YOUR ASSIGNMENT →
All of the entries must be duplicated exactly.

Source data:
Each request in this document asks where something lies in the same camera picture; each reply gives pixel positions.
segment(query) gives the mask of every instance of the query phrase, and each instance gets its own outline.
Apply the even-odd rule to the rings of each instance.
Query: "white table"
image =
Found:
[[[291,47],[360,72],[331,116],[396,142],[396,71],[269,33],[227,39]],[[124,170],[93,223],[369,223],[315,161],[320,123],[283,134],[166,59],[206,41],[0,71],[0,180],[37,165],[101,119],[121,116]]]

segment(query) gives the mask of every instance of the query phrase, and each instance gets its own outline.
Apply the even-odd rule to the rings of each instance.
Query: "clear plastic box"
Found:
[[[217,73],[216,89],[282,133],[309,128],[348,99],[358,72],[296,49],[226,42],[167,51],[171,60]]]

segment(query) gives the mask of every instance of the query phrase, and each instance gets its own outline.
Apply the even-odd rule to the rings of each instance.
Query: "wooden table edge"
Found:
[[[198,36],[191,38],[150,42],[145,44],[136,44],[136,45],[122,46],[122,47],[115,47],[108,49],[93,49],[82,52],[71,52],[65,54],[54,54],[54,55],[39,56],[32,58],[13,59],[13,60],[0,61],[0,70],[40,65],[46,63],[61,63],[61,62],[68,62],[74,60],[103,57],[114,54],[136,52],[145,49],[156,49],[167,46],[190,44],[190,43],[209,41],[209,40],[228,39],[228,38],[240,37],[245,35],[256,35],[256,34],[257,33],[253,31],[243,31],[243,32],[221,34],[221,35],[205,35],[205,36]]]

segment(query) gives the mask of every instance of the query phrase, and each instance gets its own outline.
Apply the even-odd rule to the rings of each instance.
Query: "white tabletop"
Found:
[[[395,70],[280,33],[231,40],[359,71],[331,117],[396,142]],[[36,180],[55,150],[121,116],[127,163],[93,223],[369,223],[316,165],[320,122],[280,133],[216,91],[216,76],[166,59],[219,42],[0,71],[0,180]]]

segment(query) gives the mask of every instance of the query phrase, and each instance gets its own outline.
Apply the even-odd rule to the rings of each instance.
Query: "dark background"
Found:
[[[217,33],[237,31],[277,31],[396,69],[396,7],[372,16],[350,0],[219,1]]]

OUTPUT BELOW →
Each request in this document asks where something lies in the same camera picture; each reply gives pixel positions.
segment(query) gives the mask of every instance of the query phrase, and each instance gets its own outline.
Apply the even-odd rule to the rings of each instance.
Query: "white table"
image =
Found:
[[[291,47],[360,72],[331,116],[396,142],[396,71],[269,33],[227,39]],[[124,170],[93,223],[369,223],[315,161],[320,123],[283,134],[166,59],[206,41],[0,71],[0,180],[37,165],[101,119],[121,116]]]

segment(query) gives the mask of every instance of the query phrase, and each instance gets its own outline.
Apply the even-odd rule to the rings of each instance.
Query: "clear plastic box"
Found:
[[[217,73],[216,89],[282,133],[309,128],[348,99],[358,72],[296,49],[226,42],[167,51],[171,60]]]

segment(query) gives the mask of every instance of the query phrase, and each instance gets its own outline.
Apply the even-odd rule to the rings of each instance.
Query: "wooden table edge"
Found:
[[[198,36],[191,38],[150,42],[145,44],[136,44],[136,45],[122,46],[122,47],[115,47],[108,49],[93,49],[82,52],[71,52],[65,54],[54,54],[54,55],[39,56],[32,58],[13,59],[13,60],[0,61],[0,70],[40,65],[46,63],[61,63],[61,62],[68,62],[74,60],[103,57],[114,54],[136,52],[145,49],[156,49],[167,46],[190,44],[190,43],[209,41],[209,40],[228,39],[228,38],[240,37],[245,35],[256,35],[256,34],[257,33],[253,31],[243,31],[243,32],[221,34],[221,35],[205,35],[205,36]]]

segment(query) gives the mask of every instance of the query phrase, and each instance gets its own outline.
Apply the even-odd rule to the rings of each instance.
Query: "white tabletop"
Found:
[[[395,70],[280,33],[231,40],[359,71],[331,117],[396,142]],[[36,180],[55,150],[121,116],[127,163],[93,223],[369,223],[316,165],[320,122],[280,133],[216,91],[216,76],[166,59],[219,42],[0,71],[0,180]]]

segment(query) gives the mask of every instance of the query phrase, and each instance gets its own outline.
Apply the even-odd rule to the rings of each instance.
Query: "dark background"
Found:
[[[217,33],[237,31],[277,31],[396,69],[396,7],[372,16],[350,0],[219,1]]]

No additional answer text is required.